WHAT YOU HAVE TO DO.
Starting at the line below holding "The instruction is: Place" and stopping at the line holding "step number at", print every line exactly, both ends included, and leave the rest out.

╭─ STORED DATA

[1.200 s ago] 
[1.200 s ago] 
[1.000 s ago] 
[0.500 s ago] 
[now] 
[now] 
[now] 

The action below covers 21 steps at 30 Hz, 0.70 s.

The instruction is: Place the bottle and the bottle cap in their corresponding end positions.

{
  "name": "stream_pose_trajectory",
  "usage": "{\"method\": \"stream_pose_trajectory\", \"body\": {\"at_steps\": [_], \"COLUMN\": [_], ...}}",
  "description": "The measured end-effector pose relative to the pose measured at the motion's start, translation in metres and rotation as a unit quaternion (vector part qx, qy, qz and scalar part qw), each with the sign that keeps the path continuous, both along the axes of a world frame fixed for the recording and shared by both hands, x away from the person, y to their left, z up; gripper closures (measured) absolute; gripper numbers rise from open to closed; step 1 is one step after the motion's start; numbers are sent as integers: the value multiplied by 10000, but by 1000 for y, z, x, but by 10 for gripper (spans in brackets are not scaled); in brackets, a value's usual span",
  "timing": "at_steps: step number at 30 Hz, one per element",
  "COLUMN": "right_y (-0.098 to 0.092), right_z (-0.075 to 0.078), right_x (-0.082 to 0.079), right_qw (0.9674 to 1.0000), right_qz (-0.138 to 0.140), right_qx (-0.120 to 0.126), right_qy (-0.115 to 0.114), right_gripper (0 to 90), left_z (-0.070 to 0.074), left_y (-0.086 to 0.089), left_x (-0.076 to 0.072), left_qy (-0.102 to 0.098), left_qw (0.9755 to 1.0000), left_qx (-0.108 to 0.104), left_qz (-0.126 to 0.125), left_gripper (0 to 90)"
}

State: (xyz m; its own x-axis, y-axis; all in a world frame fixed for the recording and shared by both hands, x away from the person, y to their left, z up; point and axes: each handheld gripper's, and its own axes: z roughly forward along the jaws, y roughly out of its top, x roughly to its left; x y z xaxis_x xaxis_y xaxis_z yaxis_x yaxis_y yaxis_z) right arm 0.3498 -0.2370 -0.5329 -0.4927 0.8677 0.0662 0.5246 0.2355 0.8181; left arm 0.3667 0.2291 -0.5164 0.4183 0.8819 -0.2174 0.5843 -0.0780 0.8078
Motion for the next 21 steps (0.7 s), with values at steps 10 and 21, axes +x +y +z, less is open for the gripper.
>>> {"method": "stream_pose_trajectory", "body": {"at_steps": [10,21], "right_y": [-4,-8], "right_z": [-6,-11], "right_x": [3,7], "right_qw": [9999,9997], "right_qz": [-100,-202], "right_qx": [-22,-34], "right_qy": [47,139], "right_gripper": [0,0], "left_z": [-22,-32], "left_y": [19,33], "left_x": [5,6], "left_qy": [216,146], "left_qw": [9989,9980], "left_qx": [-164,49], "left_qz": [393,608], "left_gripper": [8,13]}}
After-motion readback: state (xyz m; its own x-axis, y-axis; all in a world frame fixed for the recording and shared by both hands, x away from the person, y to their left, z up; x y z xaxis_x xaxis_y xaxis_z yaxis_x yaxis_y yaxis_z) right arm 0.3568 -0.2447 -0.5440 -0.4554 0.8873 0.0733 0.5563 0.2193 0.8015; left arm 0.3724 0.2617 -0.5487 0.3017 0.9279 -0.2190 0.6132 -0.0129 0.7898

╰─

ANSWER BELOW.
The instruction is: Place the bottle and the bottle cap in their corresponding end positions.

{
  "name": "stream_pose_trajectory",
  "usage": "{\"method\": \"stream_pose_trajectory\", \"body\": {\"at_steps\": [_], \"COLUMN\": [_], ...}}",
  "description": "The measured end-effector pose relative to the pose measured at the motion's start, translation in metres and rotation as a unit quaternion (vector part qx, qy, qz and scalar part qw), each with the sign that keeps the path continuous, both along the axes of a world frame fixed for the recording and shared by both hands, x away from the person, y to their left, z up; gripper closures (measured) absolute; gripper numbers rise from open to closed; step 1 is one step after the motion's start; numbers are sent as integers: the value multiplied by 10000, but by 1000 for y, z, x, but by 10 for gripper (spans in brackets are not scaled); in brackets, a value's usual span",
  "timing": "at_steps: step number at 30 Hz, one per element",

Apart from this answer, nothing more is required.